Variable length coding utilizes a two dimensional Huffman code. Code word length is determined by the relationship between the "run", the length of consecutively recurring zeroes, and the "amp", the amplitude of the any data value other than zero that immediately follows a "run" of zeroes in each quantized DCT block.

Digital S Video/Audio Sector

Structure of the video and audio sectors is illustrated in the figures that follow. Digital audio is not compressed in the Digital S system. Sync block structure is the same for video and audio and consists of a sync area of two bytes, ID code of three bytes, data of 77 bytes and inner parity of 8 bytes. Total is 90 bytes. Reed-Solomon code (85, 77) is used for the inner code and is the same for both video and audio. Outer parity is Reed-Solomon (149, 138) for video, and Reed-Solomon (14, 9) for audio.

 

 

DIGITAL S VIDEO SECTOR

 

 

 

 

 

 

 

 

 

 

 

 

 

DIGITAL S AUDIO SECTOR

 

Digital S Modulation

The Digital S modulation scheme employs a combination of randomized bit streams and interleaved NRZI coding. These offer less influence on low frequencies than do NRZI methods that utilize PR4 coding. The modulation process is completed by applying the 24-25 transform. The result is a high performance modulation circuit from less circuitry than that required for other block modulation methods such as 8-14, for instance.

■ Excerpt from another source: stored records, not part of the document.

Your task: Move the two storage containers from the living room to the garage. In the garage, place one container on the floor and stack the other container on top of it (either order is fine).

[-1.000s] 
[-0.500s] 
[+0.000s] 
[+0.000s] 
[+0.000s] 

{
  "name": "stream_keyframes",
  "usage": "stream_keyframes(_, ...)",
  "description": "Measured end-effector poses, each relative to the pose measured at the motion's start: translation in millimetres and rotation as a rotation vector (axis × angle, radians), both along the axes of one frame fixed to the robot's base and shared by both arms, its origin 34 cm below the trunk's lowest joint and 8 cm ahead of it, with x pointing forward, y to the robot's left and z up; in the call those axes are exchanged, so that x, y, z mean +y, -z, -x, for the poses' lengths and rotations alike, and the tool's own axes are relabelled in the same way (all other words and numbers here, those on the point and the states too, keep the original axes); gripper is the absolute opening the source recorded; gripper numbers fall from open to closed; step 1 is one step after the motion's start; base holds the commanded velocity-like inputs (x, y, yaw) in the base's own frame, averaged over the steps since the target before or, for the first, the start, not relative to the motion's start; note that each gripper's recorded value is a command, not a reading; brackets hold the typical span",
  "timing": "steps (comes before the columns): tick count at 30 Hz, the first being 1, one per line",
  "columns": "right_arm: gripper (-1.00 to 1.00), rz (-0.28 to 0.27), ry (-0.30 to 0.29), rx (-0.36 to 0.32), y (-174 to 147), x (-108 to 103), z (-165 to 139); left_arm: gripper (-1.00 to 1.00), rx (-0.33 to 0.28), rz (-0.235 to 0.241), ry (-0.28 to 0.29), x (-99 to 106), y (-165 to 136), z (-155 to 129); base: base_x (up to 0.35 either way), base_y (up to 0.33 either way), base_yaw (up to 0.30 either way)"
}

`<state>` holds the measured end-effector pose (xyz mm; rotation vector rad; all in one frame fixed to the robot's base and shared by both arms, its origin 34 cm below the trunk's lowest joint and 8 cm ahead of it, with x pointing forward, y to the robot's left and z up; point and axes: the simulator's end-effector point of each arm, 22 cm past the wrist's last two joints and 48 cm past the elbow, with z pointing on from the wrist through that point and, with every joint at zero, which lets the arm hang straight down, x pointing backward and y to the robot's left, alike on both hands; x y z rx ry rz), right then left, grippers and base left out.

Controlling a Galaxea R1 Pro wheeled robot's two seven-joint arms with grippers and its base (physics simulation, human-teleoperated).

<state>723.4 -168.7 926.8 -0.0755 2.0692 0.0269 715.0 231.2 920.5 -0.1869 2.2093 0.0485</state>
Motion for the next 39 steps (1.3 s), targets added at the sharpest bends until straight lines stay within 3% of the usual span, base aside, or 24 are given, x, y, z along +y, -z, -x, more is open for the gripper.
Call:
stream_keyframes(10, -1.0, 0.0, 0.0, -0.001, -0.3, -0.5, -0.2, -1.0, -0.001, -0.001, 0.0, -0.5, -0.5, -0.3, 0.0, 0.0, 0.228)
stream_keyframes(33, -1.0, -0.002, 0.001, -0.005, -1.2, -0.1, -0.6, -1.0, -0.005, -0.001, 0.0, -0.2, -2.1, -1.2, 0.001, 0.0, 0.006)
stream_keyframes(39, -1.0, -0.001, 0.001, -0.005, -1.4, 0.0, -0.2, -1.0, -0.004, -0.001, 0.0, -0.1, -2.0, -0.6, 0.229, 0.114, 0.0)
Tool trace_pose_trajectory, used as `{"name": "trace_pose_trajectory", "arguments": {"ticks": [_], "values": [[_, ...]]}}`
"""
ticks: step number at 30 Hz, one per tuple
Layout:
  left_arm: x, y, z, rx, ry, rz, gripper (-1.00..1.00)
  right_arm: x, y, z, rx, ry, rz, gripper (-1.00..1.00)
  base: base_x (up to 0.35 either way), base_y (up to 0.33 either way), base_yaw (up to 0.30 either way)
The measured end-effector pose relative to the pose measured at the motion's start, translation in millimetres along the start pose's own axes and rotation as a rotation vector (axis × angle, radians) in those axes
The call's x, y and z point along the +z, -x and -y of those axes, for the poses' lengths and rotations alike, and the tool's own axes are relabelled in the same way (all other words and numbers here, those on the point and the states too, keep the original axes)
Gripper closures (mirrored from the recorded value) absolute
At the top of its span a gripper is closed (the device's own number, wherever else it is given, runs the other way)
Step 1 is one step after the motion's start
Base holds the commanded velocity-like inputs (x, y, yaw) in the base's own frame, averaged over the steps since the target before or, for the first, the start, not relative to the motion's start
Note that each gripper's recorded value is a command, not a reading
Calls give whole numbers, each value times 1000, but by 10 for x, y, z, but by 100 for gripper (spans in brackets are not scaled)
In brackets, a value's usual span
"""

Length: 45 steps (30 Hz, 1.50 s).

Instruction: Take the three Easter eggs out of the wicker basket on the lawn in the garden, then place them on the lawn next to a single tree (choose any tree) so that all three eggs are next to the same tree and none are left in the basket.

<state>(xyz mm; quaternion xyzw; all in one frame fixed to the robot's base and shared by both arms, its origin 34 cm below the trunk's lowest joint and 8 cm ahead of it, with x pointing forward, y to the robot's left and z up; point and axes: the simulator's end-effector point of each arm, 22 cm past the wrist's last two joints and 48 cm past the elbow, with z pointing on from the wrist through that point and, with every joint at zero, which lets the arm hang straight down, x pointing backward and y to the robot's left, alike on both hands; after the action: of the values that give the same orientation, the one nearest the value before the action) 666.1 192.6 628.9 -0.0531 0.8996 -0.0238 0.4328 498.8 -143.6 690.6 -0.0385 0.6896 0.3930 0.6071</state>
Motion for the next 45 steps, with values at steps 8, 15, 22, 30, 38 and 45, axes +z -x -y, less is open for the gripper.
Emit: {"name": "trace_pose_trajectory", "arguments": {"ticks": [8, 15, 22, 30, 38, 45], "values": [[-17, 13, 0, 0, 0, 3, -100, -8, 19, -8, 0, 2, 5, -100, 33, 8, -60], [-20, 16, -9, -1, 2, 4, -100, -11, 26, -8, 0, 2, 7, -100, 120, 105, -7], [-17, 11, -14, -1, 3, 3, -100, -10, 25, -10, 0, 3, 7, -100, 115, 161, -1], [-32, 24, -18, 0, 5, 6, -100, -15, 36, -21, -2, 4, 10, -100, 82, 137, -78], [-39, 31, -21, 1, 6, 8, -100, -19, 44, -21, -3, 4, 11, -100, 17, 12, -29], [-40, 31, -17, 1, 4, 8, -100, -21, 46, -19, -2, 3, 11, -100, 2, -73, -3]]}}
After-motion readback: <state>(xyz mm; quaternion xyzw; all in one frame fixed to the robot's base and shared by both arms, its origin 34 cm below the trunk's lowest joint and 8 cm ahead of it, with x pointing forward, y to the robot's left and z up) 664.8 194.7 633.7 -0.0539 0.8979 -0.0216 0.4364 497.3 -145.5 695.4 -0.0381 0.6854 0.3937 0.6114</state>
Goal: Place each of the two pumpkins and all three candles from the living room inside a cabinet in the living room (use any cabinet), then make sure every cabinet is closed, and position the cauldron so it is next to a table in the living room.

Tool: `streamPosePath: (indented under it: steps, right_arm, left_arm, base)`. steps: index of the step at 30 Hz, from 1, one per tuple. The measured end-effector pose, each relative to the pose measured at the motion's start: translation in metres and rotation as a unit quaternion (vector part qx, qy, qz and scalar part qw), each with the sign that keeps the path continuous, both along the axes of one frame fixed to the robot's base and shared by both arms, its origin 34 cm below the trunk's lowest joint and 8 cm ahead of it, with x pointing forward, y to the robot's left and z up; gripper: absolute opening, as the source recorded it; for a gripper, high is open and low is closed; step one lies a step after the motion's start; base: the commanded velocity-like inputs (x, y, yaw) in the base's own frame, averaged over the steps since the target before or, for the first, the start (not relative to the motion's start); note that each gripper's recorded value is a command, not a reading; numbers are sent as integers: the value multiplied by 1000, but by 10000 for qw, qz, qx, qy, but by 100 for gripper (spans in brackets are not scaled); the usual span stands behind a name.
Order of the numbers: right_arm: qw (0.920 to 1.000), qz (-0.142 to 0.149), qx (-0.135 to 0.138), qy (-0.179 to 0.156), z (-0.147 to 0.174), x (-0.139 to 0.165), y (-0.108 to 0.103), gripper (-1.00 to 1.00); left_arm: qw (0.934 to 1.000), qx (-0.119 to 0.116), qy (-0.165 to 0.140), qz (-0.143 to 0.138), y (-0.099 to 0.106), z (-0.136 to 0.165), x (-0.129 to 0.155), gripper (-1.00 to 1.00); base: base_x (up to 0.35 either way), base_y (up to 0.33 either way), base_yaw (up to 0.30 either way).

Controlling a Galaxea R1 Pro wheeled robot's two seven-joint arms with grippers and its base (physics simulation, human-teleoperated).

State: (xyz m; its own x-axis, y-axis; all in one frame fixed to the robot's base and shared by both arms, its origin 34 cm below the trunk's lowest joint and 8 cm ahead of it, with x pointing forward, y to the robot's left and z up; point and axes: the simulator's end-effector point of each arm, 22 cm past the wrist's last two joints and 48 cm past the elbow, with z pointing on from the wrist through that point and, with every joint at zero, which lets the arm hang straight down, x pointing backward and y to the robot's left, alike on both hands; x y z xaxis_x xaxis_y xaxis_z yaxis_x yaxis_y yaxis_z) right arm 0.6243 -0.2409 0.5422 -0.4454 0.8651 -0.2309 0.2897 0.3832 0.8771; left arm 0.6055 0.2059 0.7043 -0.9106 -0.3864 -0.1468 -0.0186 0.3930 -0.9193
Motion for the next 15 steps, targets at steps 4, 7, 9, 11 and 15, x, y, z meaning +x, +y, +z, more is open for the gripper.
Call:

Data is randomized using the M series polynomial function X7+X3+1. 24-25 modulation inserts an extra bit at the beginning of three consecutive randomized bytes resulting in a 25 bit code word. The extra bit can be a "1" or "0" and is chosen to prevent long consecutive sequences of like bits, that is, to maintain the AC characteristic of the modulation signal.

 

Digital S Interface

Digital S provides a compressed digital data interface bitstream known as the DIF stream. The DIF stream can be used to connect compressed Digital S signals between Digital S VCRs without the need to decode to, and encode from ITU-R BT.601. The DIF bitstream can be mapped to the SMPTE 305M Serial Data Transport Interface (SDTI) and then carried between devices within the data payload of the common SMPTE 259M / ITU-R BT.656 Serial Digital Interface (SDI). The compressed Digital S bitstream thus emerges from the VCR via a conventional SDI signal and can be transported throughout television facilities using their existing infrastructures and standard SDI routing systems. The DIF stream can be mapped to other digital interfaces, as well.

 

 

DIGITAL S COMPRESSED DIGITAL VIDEO AND AUDIO (NON-COMRESSED) INTERFACE

 

 

 

The data in one video frame is divided in half to make two "video channels". Ten DIF sequences for 525/60 systems, and twelve DIF sequences for 625/50 systems are contained in one video channel. Each DIF sequence is made up of 150 DIF blocks, each of which contain; header, subcode, V aux, audio, or video data as shown in the following figure. Each DIF block carries 80 bytes of digital data.

 

 

 

 

TRANSMISSION ORDER OF DIF BLOCKS WITHIN A DIF SEQUENCE

Digital S Summary Specifications

DIGITAL S SPECIFICATION TABLE

 

The table above provides a summary of the most important Digital S specifications. The Digital-S videotape recording format was designed to satisfy the requirements of many video recording applications. Digital-S possesses exceptional features, performance, and specifications, that will satisfy the video recording needs and requirements of tele-producers, broadcasters, and video professionals alike. In addition, Digital-S promises to satisfy all such requirements at a significant new level of economy, unknown to digital videotape recording before now. Finally, the Digital S compressed digital video interface offers a much needed method of transferring compressed digital S video signals between VCR’s and other video equipment without the need to decode and encode between non-compressed digital video formats.